What you should do> The answer is the data repeated in full, with no pictures included.

Data excerpt>
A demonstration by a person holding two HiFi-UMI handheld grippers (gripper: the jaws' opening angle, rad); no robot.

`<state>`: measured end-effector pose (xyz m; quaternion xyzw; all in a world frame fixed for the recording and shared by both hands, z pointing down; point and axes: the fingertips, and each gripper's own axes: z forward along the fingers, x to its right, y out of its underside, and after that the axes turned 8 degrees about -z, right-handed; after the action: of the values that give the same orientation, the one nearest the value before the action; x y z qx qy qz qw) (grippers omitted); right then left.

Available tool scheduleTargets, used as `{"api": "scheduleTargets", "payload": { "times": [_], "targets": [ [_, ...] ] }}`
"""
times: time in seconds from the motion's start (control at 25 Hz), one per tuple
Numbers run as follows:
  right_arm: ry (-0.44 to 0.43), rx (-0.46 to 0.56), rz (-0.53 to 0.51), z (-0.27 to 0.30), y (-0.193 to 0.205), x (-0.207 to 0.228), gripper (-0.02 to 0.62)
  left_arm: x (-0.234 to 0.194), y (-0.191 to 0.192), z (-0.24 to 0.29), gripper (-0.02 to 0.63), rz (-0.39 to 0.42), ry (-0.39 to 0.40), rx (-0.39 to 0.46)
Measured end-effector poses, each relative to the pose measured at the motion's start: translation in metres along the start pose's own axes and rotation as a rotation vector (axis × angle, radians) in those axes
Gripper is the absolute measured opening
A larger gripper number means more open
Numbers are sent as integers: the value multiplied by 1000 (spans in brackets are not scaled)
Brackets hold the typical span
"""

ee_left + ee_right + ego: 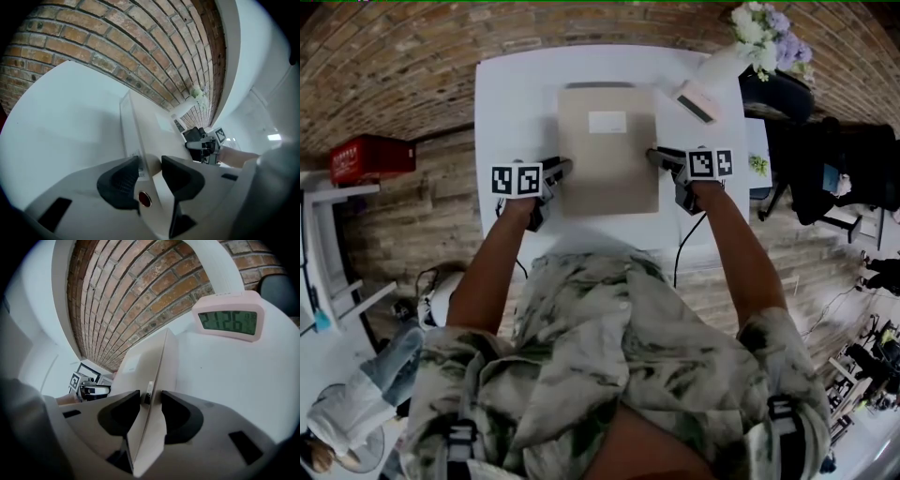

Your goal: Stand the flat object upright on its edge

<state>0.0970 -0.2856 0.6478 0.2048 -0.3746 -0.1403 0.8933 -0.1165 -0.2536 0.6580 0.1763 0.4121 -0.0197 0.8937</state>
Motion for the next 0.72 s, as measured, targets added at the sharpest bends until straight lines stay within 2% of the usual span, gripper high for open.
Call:
{"api": "scheduleTargets", "payload": {
  "times": [0.16, 0.44, 0.72],
  "targets": [
    [7, -14, -21, -3, -1, -4, 158, 4, -1, -3, 163, 24, -8, 2],
    [0, 23, -74, -18, -16, -18, 153, 19, -12, -16, 160, 72, -6, 31],
    [16, 75, -193, -37, -41, -34, 150, 40, -32, -30, 158, 150, -11, 76]
  ]
}}
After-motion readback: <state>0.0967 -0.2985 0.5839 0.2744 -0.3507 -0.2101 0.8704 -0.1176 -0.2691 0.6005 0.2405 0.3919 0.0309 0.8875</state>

Answer to this problem>
A demonstration by a person holding two HiFi-UMI handheld grippers (gripper: the jaws' opening angle, rad); no robot.

`<state>`: measured end-effector pose (xyz m; quaternion xyzw; all in a world frame fixed for the recording and shared by both hands, z pointing down; point and axes: the fingertips, and each gripper's own axes: z forward along the fingers, x to its right, y out of its underside, and after that the axes turned 8 degrees about -z, right-handed; after the action: of the values that give the same orientation, the one nearest the value before the action; x y z qx qy qz qw) (grippers omitted); right then left.

Available tool scheduleTargets, used as `{"api": "scheduleTargets", "payload": { "times": [_], "targets": [ [_, ...] ] }}`
"""
times: time in seconds from the motion's start (control at 25 Hz), one per tuple
Numbers run as follows:
  right_arm: ry (-0.44 to 0.43), rx (-0.46 to 0.56), rz (-0.53 to 0.51), z (-0.27 to 0.30), y (-0.193 to 0.205), x (-0.207 to 0.228), gripper (-0.02 to 0.62)
  left_arm: x (-0.234 to 0.194), y (-0.191 to 0.192), z (-0.24 to 0.29), gripper (-0.02 to 0.63), rz (-0.39 to 0.42), ry (-0.39 to 0.40), rx (-0.39 to 0.46)
Measured end-effector poses, each relative to the pose measured at the motion's start: translation in metres along the start pose's own axes and rotation as a rotation vector (axis × angle, radians) in those axes
Gripper is the absolute measured opening
A larger gripper number means more open
Numbers are sent as integers: the value multiplied by 1000 (spans in brackets are not scaled)
Brackets hold the typical span
"""

ee_left + ee_right + ego: 

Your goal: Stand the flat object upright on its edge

<state>0.0970 -0.2856 0.6478 0.2048 -0.3746 -0.1403 0.8933 -0.1165 -0.2536 0.6580 0.1763 0.4121 -0.0197 0.8937</state>
Motion for the next 0.72 s, as measured, targets added at the sharpest bends until straight lines stay within 2% of the usual span, gripper high for open.
Call:
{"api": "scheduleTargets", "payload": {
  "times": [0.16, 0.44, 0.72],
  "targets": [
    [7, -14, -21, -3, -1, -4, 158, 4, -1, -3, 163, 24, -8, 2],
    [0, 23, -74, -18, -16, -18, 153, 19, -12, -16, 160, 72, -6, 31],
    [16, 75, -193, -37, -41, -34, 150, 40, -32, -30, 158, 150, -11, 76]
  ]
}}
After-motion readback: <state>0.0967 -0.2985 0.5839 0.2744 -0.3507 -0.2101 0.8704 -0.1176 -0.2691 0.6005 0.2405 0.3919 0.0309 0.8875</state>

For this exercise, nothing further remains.